Data below ::
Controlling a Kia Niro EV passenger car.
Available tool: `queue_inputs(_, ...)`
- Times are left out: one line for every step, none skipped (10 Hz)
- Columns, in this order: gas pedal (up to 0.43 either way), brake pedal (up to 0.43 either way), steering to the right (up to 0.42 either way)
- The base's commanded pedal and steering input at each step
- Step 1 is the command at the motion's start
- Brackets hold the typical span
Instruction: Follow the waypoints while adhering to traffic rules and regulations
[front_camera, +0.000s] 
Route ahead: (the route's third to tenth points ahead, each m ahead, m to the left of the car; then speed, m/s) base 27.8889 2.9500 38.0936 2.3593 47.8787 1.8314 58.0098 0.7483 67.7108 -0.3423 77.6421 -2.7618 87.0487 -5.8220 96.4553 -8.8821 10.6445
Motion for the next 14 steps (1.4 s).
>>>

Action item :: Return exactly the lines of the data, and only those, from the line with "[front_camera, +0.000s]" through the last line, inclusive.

Result of the task ::
[front_camera, +0.000s] 
Route ahead: (the route's third to tenth points ahead, each m ahead, m to the left of the car; then speed, m/s) base 27.8889 2.9500 38.0936 2.3593 47.8787 1.8314 58.0098 0.7483 67.7108 -0.3423 77.6421 -2.7618 87.0487 -5.8220 96.4553 -8.8821 10.6445
Motion for the next 14 steps (1.4 s).
>>>

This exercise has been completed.